Find how many lines below hold "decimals", and give that number as the entire answer.

** Opening Exercise input block **

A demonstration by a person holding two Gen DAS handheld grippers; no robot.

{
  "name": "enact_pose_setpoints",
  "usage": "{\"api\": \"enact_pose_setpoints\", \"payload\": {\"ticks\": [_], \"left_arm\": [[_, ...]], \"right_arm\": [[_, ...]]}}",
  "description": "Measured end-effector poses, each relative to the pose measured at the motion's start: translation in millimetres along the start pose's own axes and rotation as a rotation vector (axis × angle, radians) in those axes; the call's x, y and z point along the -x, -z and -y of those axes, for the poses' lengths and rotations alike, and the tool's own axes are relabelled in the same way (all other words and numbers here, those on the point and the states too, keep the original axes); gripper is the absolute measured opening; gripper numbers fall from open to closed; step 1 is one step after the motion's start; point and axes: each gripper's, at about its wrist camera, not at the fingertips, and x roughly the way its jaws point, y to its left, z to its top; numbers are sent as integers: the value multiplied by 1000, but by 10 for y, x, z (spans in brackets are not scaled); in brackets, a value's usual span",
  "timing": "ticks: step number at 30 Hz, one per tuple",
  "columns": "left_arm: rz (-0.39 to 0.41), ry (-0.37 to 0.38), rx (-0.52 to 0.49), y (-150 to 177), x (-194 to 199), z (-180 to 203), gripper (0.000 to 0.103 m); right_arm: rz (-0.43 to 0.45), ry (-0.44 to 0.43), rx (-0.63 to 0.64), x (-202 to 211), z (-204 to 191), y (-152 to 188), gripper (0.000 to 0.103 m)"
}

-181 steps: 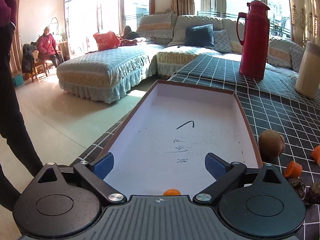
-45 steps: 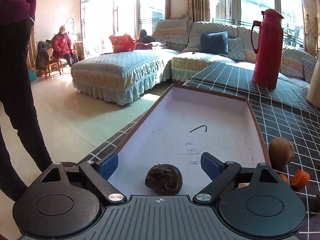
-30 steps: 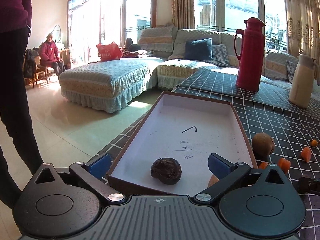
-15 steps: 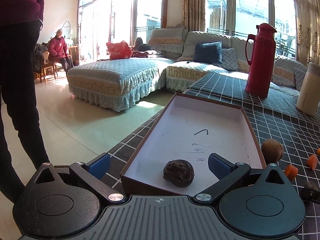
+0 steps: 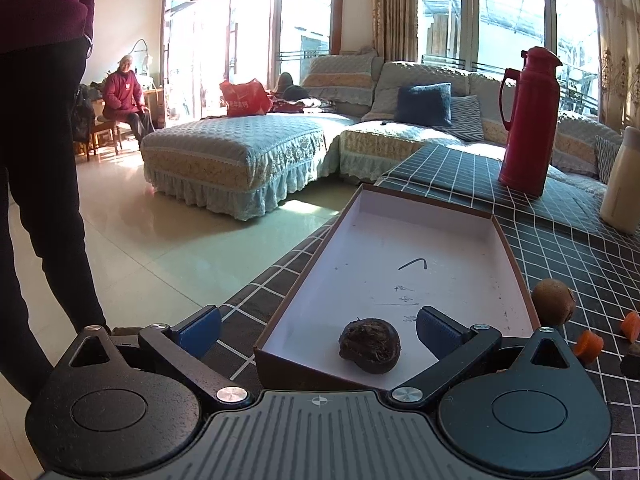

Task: Organize fruits
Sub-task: 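Grasp the second dark brown fruit with the right gripper, then carry the dark fruit into the box and open the right gripper, then grasp the orange carrot chunk with the left gripper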

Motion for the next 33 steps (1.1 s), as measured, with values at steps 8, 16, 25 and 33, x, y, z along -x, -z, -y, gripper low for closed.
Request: {"api": "enact_pose_setpoints", "payload": {"ticks": [8, 16, 25, 33], "left_arm": [[-3, -11, 21, 12, -11, -51, 103], [-10, -19, 40, 16, -43, -144, 103], [-8, 6, 21, 13, -38, -57, 103], [51, 145, -133, 75, 146, 575, 103]], "right_arm": [[30, -205, 124, 1, -790, -287, 39], [-48, -237, 213, -417, -1360, -280, 39], [19, -216, 176, -178, -1168, -275, 56], [80, -116, 56, 258, -298, -170, 59]]}}
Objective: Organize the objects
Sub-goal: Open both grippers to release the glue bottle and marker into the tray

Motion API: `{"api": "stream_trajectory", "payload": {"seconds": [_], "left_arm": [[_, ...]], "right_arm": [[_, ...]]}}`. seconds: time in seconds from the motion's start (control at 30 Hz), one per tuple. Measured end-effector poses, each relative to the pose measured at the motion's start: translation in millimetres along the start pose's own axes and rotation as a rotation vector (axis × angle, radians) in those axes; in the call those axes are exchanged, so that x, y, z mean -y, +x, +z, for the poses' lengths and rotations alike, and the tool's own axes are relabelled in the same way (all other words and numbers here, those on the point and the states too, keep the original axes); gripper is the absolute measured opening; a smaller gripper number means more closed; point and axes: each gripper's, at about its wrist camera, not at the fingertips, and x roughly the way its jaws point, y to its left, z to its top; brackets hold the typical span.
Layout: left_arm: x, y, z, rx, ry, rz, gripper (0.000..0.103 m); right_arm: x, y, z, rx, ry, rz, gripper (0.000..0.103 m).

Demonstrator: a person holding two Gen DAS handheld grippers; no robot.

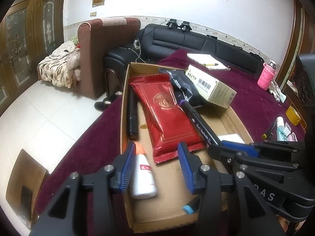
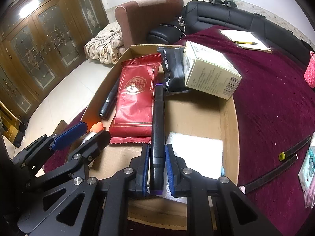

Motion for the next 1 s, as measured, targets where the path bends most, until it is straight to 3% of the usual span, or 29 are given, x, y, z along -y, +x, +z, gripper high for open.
{"api": "stream_trajectory", "payload": {"seconds": [0.8,1.0], "left_arm": [[0.3,-21.7,4.5,0.059,0.005,-0.003,0.055],[2.0,-28.9,6.0,0.074,0.007,-0.006,0.06]], "right_arm": [[-1.4,-22.0,-7.2,0.047,0.024,0.017,0.02],[4.9,-31.0,-9.2,0.068,0.044,0.02,0.03]]}}
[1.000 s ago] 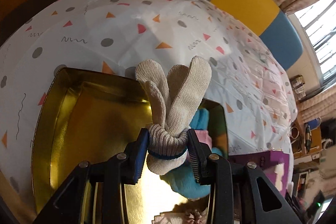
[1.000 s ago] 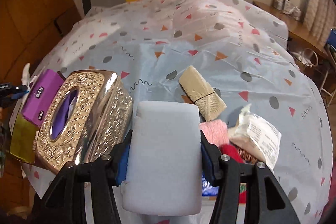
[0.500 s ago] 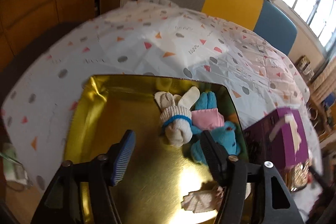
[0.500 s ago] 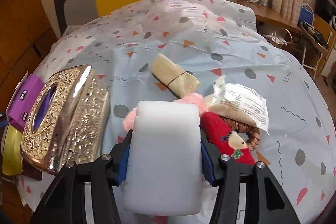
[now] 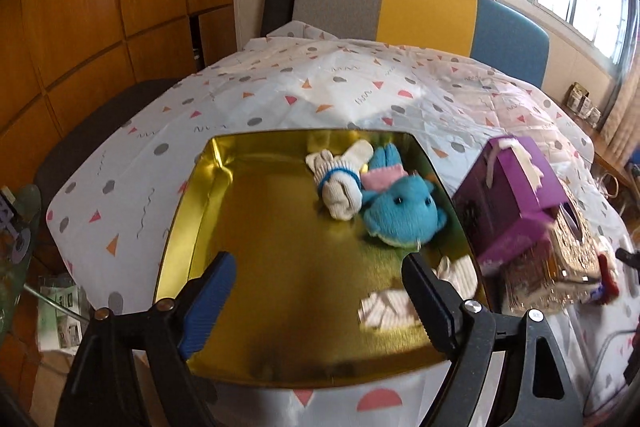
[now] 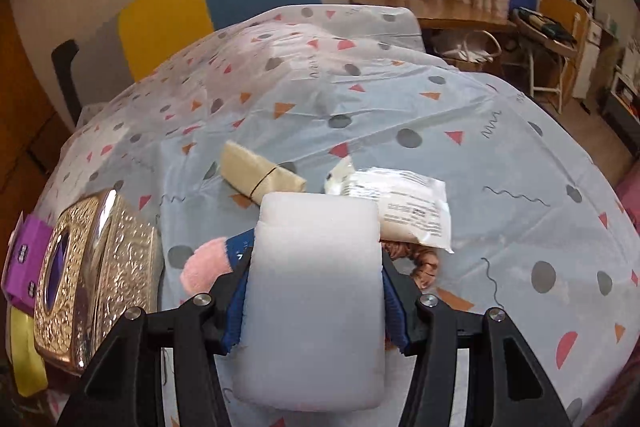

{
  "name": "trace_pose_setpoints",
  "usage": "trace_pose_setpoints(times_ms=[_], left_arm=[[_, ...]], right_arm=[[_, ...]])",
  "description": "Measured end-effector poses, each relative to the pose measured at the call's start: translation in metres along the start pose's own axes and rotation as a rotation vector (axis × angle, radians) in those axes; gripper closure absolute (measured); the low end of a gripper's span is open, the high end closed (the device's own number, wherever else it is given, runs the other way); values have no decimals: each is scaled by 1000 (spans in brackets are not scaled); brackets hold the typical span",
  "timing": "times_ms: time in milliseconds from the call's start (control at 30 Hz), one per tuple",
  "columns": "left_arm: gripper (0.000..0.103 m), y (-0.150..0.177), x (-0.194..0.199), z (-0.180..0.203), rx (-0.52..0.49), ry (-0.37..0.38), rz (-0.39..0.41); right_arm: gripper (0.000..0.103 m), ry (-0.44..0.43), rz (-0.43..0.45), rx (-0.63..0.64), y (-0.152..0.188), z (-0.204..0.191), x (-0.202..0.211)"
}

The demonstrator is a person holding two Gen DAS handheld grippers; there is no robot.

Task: Organize soft objects
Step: 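Carry the white sponge with the right gripper over the gold tray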

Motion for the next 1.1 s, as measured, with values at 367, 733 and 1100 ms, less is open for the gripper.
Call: trace_pose_setpoints(times_ms=[367,733,1100], left_arm=[[17,20,4,-8,-10,6,-8],[14,25,1,-24,27,5,-18],[14,19,8,-65,134,-19,25]], right_arm=[[47,-19,5,88,5,-30,1],[47,-195,75,179,-12,-123,53],[47,-439,8,627,71,-352,97]])
Point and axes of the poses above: each gripper's, at about its wrist camera, not at the fingertips, and x roughly against the way its jaws point, z to its right, y to its underside, the point moved 6 cm from there along -x, roughly the way its jaws point, and after that the axes turned 11 degrees about -z, right-handed, at the moved point
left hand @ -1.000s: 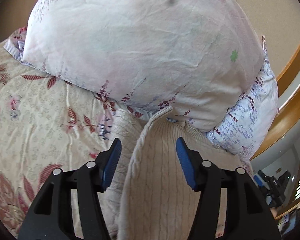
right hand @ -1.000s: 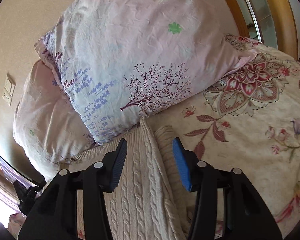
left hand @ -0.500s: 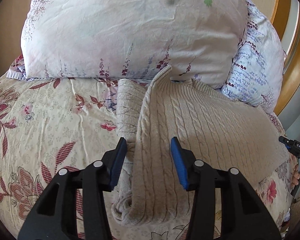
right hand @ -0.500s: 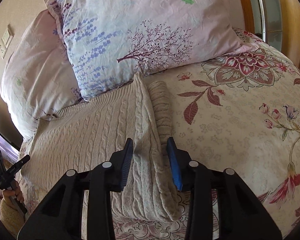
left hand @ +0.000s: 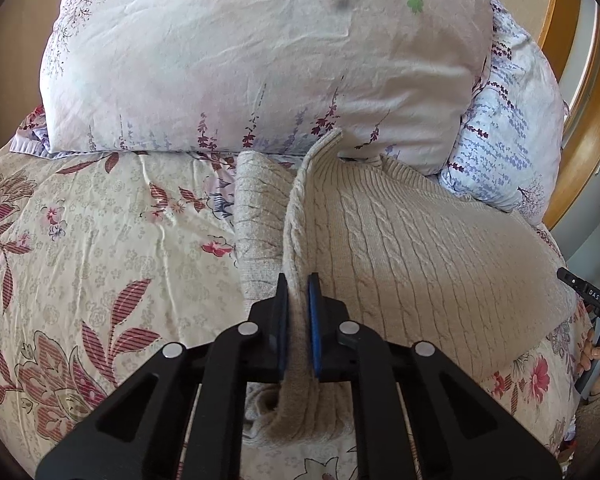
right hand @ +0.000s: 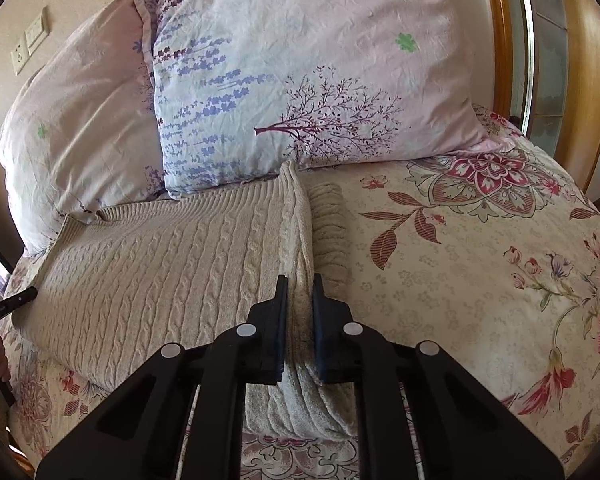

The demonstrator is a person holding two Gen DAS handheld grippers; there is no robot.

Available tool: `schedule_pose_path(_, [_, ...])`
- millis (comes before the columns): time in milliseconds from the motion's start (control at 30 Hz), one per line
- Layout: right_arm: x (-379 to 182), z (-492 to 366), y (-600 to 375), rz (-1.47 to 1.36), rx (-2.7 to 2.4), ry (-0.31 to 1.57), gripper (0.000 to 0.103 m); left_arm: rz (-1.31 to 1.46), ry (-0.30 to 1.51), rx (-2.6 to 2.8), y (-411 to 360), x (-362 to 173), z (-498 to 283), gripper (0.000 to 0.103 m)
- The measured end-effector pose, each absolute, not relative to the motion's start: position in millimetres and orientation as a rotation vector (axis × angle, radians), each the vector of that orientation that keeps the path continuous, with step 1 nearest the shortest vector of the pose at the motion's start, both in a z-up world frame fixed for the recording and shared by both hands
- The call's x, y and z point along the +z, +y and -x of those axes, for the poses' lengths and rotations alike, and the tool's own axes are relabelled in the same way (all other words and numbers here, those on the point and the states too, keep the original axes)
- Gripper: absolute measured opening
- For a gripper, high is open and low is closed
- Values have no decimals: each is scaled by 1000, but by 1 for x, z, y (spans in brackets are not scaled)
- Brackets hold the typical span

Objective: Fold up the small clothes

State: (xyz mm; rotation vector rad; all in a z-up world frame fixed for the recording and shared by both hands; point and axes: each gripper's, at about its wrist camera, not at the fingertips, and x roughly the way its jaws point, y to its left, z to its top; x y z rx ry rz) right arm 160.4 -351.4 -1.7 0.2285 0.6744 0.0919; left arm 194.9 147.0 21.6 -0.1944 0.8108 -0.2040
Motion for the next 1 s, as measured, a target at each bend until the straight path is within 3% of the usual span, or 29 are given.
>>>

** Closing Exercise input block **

_Answer space_: 2